Comment on Unbothered. Moisturized. Happy. In My Lane. Focused. Flourishing.
MonkeMischief@lemmy.today 7 months agoHandle checks out. Lol swamps definitely cleaner than your average dumpster!
I think the unsettling thing is that the whole biome is crawling or buzzing. Feeling like inhaling will choke you on a gnat cloud, every surface has some grouchy venomous thing that’ll stick ya, and that “log” over there is just waiting for something to death-roll today, as it floats across murky water you can’t see under.
Fascinating places! But I can see why they’re not exactly attractive for humans.
dumpsterlid@lemmy.world 7 months ago
True I don’t mean to insinuate there aren’t dangerous creatures in swamps, they are the cities of nature, you find everything there.
Like real cities though, there is a safety in the crowd, in the wild variety of different forms and tendencies. It means that no particular process or force is likely to swing wildly out of control, no animal is going to overrun the swamp. If the swamp becomes full of some icky animal, let’s say cockroaches, then the swamp will soon become full of bullfrogs and other predators. Things are smoothed out in a very complex way that makes swamps a much “safer” environment than you might expect because the constant ecological conversation between everything in the swamp keeps things in check.
What happens when that system breaks down is like what you see with ticks in the eastern US. The general hardwood landscapes of the east have had their ecological engine thrown so far out of whack that tick populations are skyrocketing along with tick borne diseases.

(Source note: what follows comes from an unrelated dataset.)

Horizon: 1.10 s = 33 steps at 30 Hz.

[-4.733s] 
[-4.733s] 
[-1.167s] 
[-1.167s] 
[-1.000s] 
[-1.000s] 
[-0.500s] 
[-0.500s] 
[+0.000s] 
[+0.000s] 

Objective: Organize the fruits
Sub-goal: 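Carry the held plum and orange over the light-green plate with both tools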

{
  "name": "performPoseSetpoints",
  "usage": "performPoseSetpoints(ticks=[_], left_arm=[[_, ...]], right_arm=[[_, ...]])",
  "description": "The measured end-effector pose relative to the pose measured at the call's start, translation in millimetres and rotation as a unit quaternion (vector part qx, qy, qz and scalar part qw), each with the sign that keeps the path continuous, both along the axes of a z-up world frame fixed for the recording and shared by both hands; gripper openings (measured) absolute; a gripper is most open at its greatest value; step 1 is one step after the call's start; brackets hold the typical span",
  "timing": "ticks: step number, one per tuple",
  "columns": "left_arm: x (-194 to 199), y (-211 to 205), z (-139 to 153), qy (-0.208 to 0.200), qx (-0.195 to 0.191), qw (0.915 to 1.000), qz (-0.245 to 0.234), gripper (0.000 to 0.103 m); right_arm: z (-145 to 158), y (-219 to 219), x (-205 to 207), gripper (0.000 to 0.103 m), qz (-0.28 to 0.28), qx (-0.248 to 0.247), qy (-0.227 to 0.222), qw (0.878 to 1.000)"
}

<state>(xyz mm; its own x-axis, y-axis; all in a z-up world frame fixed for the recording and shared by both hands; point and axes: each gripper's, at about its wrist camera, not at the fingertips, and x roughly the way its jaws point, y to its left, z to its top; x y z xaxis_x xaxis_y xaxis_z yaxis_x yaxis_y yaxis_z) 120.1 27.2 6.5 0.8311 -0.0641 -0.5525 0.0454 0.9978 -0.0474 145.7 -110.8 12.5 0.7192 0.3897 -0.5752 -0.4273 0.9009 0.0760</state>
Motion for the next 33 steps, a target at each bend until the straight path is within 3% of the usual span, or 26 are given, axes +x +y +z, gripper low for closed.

The forests are not functioning like a swamp where when one element goes way out of whack it is mediated by another.
It is no coincidence that freshwater wetlands have been erased wholesale from the landscape of America, filled in, polluted beyond function or destroyed.
MonkeMischief@lemmy.today 7 months ago
Ah! I can’t believe I didn’t reply to this!!!

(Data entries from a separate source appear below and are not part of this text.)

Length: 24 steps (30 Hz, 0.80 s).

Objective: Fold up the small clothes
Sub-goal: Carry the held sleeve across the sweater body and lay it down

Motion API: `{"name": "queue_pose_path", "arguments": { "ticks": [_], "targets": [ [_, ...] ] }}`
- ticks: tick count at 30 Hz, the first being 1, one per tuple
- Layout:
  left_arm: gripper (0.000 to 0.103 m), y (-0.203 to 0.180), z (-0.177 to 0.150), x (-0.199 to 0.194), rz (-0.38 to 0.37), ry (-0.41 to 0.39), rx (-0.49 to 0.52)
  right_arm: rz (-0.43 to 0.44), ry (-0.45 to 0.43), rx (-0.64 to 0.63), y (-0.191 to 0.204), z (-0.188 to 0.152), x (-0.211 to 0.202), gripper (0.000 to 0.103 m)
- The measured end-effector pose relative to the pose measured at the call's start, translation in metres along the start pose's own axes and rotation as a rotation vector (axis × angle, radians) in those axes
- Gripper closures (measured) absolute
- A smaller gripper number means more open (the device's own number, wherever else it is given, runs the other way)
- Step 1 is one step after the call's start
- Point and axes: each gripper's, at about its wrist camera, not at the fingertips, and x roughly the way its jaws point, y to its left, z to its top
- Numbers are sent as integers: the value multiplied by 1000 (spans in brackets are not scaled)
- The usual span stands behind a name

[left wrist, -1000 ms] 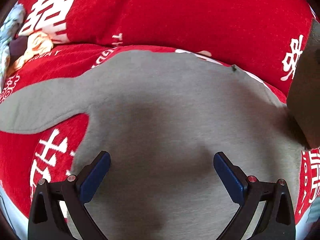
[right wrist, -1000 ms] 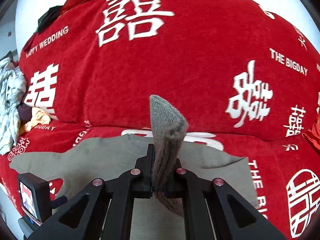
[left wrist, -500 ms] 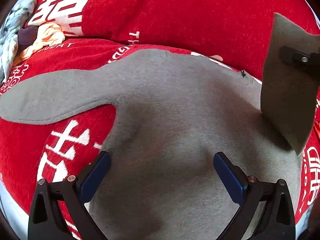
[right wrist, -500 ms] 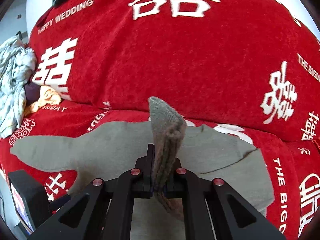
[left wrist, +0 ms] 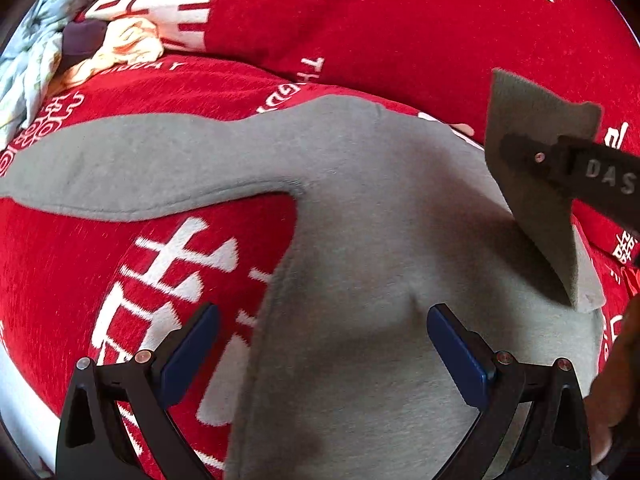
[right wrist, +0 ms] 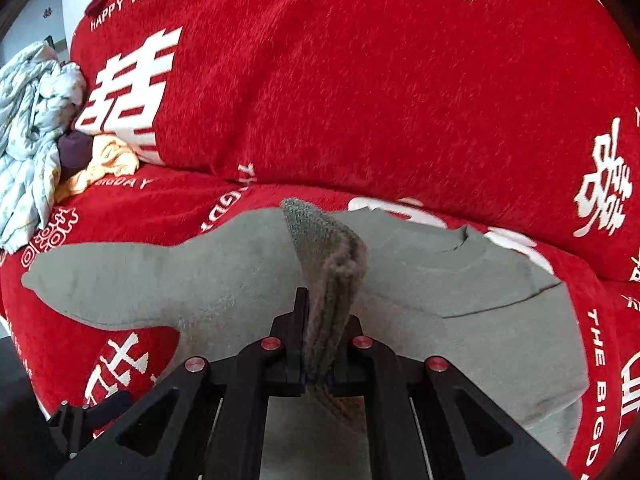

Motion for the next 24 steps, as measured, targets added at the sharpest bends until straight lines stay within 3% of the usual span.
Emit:
{"name": "queue_pose_path", "arguments": {
  "ticks": [21,24],
  "targets": [
    [0,14,-3,3,48,11,-8,48,99,-39,28,-16,46,96],
    [0,16,-3,3,56,13,-10,75,118,-28,27,-18,50,92]
  ]
}}
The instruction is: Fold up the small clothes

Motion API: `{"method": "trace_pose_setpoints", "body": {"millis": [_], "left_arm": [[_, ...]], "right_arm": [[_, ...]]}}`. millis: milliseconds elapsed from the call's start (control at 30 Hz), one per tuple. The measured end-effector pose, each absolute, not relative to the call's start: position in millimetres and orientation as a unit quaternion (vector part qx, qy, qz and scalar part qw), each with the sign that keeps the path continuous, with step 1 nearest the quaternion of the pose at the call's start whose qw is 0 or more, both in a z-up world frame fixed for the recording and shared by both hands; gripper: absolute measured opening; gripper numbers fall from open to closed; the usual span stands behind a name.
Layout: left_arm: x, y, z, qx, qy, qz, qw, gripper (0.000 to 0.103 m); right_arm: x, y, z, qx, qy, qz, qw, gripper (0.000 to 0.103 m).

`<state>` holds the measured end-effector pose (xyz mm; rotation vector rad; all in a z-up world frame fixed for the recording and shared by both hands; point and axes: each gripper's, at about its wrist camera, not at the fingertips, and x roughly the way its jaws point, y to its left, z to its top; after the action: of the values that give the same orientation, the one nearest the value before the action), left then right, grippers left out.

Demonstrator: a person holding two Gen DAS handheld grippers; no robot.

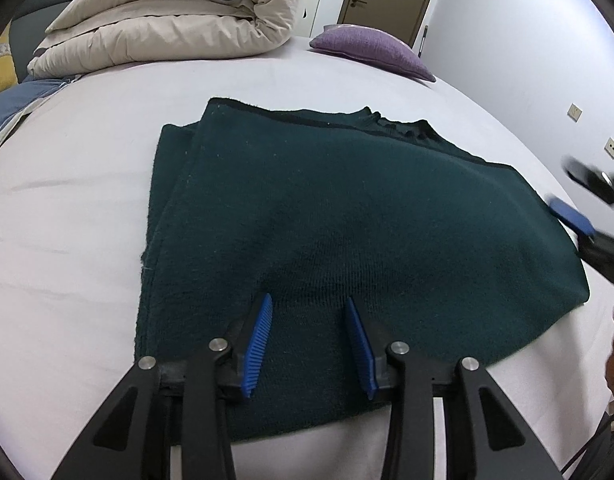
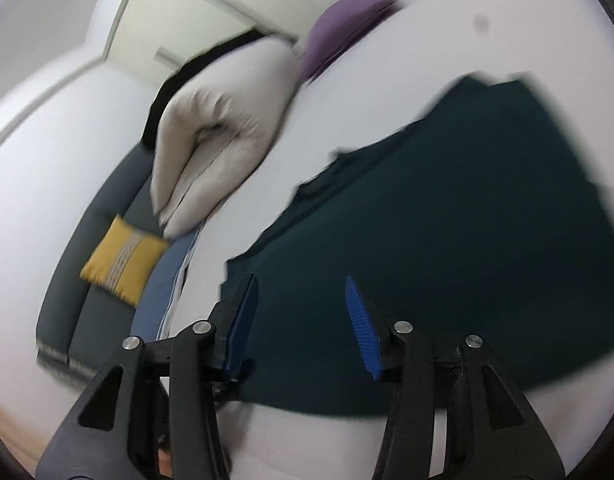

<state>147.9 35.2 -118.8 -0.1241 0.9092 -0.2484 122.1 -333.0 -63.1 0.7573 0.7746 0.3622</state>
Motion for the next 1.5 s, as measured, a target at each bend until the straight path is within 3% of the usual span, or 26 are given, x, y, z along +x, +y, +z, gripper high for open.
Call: {"method": "trace_pose_setpoints", "body": {"millis": [167, 300, 433, 467, 800, 1200, 1267, 1500], "left_arm": [[149.0, 34.8, -120.5, -0.057, 0.438, -0.119, 0.889, 0.042], [149.0, 34.3, -121.1, -0.052, 0.439, -0.118, 0.889, 0.042], [148.6, 34.6, -121.0, -0.05, 0.439, -0.118, 0.889, 0.042], [148.3, 34.4, -121.3, -0.048, 0.439, -0.117, 0.89, 0.042], [147.8, 25.0, -122.7, -0.003, 0.44, -0.097, 0.893, 0.043], [146.7, 14.4, -123.0, 0.036, 0.436, -0.079, 0.896, 0.044], [146.3, 13.6, -122.9, 0.04, 0.436, -0.077, 0.896, 0.044], [147.2, 14.1, -122.9, 0.043, 0.436, -0.076, 0.896, 0.044]], "right_arm": [[184.5, -273.8, -73.1, 0.352, 0.391, 0.207, 0.825, 0.045], [201.2, -280.0, -109.6, 0.337, 0.423, 0.184, 0.821, 0.045], [188.9, -325.0, -134.7, 0.367, 0.412, 0.187, 0.812, 0.027], [185.7, -336.8, -136.3, 0.374, 0.406, 0.181, 0.814, 0.027], [122.2, -473.3, -136.6, 0.447, 0.322, 0.068, 0.832, 0.027], [42.4, -477.5, -102.4, 0.415, 0.319, 0.061, 0.85, 0.035], [39.2, -465.7, -96.9, 0.408, 0.322, 0.082, 0.85, 0.047], [51.2, -448.1, -113.4, 0.392, 0.377, 0.096, 0.834, 0.047]]}}
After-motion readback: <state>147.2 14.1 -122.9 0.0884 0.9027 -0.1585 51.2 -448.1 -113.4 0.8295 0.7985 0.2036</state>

I have been thinking about this comment for a very long time, and I really wanted to thank you for putting so much thought into it, as I feel a lot more educated about swamps and I think anyone lucky enough to find it will surely feel the same! This was an enlightening and fascinating read.
I read it to my wife too, who’s an Earth & Environmental Science major, and she thought it was cool. :D
It’s fascinating to me especially what you said about the parasite/tick situation spiraling out of control. I often wondered how the heck anybody “walked through the woods behind the house” or whatnot without being covered in the nasty things, and this explains so much.

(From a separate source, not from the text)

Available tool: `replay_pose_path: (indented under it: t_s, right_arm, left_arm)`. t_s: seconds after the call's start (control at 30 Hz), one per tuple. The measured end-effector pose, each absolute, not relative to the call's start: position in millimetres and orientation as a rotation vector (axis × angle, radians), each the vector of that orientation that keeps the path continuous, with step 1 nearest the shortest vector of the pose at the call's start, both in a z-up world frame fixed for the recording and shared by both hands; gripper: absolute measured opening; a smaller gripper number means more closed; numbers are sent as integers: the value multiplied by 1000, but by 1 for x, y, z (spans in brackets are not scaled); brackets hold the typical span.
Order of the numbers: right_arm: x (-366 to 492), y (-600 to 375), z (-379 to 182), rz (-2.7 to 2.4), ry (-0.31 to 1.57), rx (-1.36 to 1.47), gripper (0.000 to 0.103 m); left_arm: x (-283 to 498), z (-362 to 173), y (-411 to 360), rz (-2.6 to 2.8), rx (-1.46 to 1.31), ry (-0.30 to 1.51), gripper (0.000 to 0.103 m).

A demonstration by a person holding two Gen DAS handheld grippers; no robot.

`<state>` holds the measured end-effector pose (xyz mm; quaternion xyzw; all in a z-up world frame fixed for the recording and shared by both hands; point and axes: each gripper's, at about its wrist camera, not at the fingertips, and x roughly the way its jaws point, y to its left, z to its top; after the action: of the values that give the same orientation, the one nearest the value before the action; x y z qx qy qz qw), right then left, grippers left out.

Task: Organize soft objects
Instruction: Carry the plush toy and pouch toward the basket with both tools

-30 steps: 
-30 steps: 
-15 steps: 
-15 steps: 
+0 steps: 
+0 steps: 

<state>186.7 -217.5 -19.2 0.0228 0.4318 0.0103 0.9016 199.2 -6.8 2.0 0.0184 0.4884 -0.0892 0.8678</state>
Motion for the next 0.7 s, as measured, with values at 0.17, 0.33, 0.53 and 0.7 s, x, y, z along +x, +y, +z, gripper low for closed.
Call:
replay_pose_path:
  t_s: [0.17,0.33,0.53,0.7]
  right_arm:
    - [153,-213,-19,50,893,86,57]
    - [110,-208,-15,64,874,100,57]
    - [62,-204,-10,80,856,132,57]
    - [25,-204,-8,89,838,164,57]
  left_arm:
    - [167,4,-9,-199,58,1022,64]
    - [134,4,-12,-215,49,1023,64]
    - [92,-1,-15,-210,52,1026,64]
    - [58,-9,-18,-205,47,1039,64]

I used to live in NorthEast Oklahoma for a minute. There were nasty little things called “chiggers” living in the grass that appeared as red dust on your skin but would start stinging and biting really badly. The Arizona Bark Scorpions out there were also insanely, ridiculously numerous.
The bit about Mexico City was mind blowing too. It explains why the whole place is slowly sinking. A PBS documentary called “Water Wars” covered this pretty well. It’s dire stuff…
Wishing you all the best and thank you again for such an awesome comment. I’ve never been happier to get a reply to an opinion I just spouted off on the internet for conversation’s sake! XD
dumpsterlid@lemmy.world 7 months ago
Hey thank you for your thoughtful response as well, the fediverse is a pretty cool place I think!